Previously, we train our model using the pre-generated dataset, for example, in the recommender system or recurrent neural network. In this article, we will demonstrate using a generator to produce data on the fly for training a model.
Keras Data Generator with Sequence
There are a couple of ways to create a data generator. However, Tensorflow Keras provides a base class to fit dataset as a sequence.
To create our own data generator, we need to subclass tf.keras.utils.Sequence
and must implement the __getitem__
and the __len__
methods.
A generator should return a batch including (input, output) for training. This can be achieved by modify the method __getitem__
. The scaffold would look like this.
import math
class MyDataGenerator(Sequence):
def __init__(self, x_set, y_set, batch_size):
self.x, self.y = x_set, y_set
self.batch_size = batch_size
//other code ...
def __len__(self):
return math.ceil(len(self.x) / self.batch_size)
def __getitem__(self, idx):
//generate X, y...
return X, y
If you want to modify your dataset between epochs you may implement on_epoch_end
.
Train with a generator
After creating a generator, you have two options. One is to use method of Keras model. For example:fit_generator
model.fit_generator(generator=training_generator, validation_data=validation_generator, use_multiprocessing=True, workers=6)
As the method is deprecated, we can use the same fit
as model.fit
.
fit(x=None, y=None, batch_size=15)
Remember that, when x
is a generator, then we leave y
untouch as the output should be included in the batch generated by the generator as shown from the flowing docstring.
x: Input data. It could be A generator or keras.utils.Sequence returning (inputs, targets) or (inputs, targets, sample weights). A more detailed description of unpacking behavior for iterator types (Dataset, generator, Sequence) is given below.
y: Target data. If x is a dataset, generator, or keras.utils.Sequence instance, y should not be specified (since targets will be obtained from x).
python demonstration
Supposed that we have a recommender model from this post. Now we create a data generator for training. We use movie lens dataset, you can refer to this post for downloading and parsing the data to a Panda dataframe.
Below is the complete generator class.
import math
class DataGenerator(Sequence):
def __init__(self, dataset, batch_size=16, dim=(1), shuffle=True):
'Initialization'
self.dim = dim
self.batch_size = batch_size
self.dataset = dataset
self.shuffle = shuffle
self.indexes = dataset.index
self.on_epoch_end()
def __len__(self):
'Denotes the number of batches per epoch'
return math.ceil(len(self.dataset) / self.batch_size)

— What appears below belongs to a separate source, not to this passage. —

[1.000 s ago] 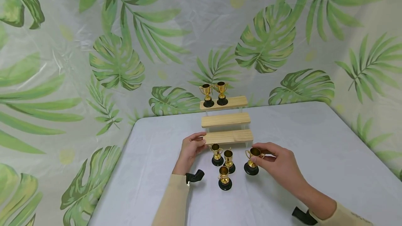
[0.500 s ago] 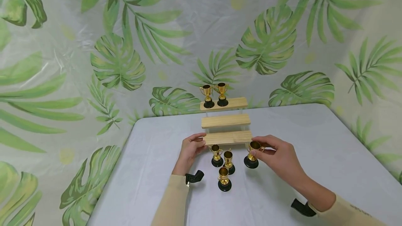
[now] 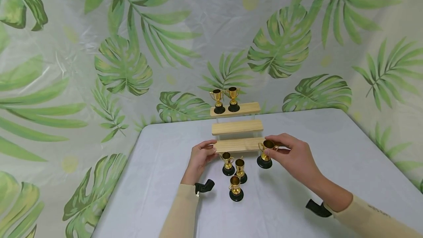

def __getitem__(self, index):
'Generate one batch of data'
# Generate indexes of the batch
idxs = [i for i in range(index*self.batch_size,(index+1)*self.batch_size)]
# Find list of IDs
list_IDs_temp = [self.indexes[k] for k in idxs]
# Generate data
User = dataset.loc[list_IDs_temp,['user_id']].to_numpy()#.reshape(-1)
Item = dataset.loc[list_IDs_temp,['item_id']].to_numpy()#.reshape(-1)
y = dataset.loc[list_IDs_temp,['rating']].to_numpy()#.reshape(-1)
#print("u,i,r:", [User, Item],[y])
return [User, Item],[y]
def on_epoch_end(self):
'Updates indexes after each epoch'
self.indexes = np.arange(len(dataset))
if self.shuffle == True:
np.random.shuffle(self.indexes)
Some important note:
- The recommender model takes 2 inputs and produces 1 output. Therefore, when coding
__getitem__
method, you should return the batch that also contains 2 inputs and 1 output. - Do not mistakenly use
tf.math.ceil
in the__len__
method as it is different frommath.ceil
Finally, the training is straightforward.
#create an instance of the generator with proper dataset
train_generator = DataGenerator(dataset=train)
#train
history = model.fit(train_generator, epochs=50)
Train for 5000 steps
Epoch 1/50
5000/5000 [==============================] - 37s 7ms/step - loss: 9.4502 - mae: 2.7821 - mse: 9.4491
Epoch 2/50
5000/5000 [==============================] - 36s 7ms/step - loss: 2.0485 - mae: 1.1212 - mse: 2.0442
Epoch 3/50
5000/5000 [=======================>......] - 36s 7ms/step - loss: 1.1734 - mae: 0.8398 - mse: 1.1675
Epoch 4/50
Conclusions
While Keras provides data generators, they also have limitations. One of the reasons is that every task is needs a different data loader. Sometimes every image has one mask and some times several, sometimes the mask is saved as an image and sometimes it encoded, etc… For every task, we will probably need to tweak our data generator but the structure will stay the same.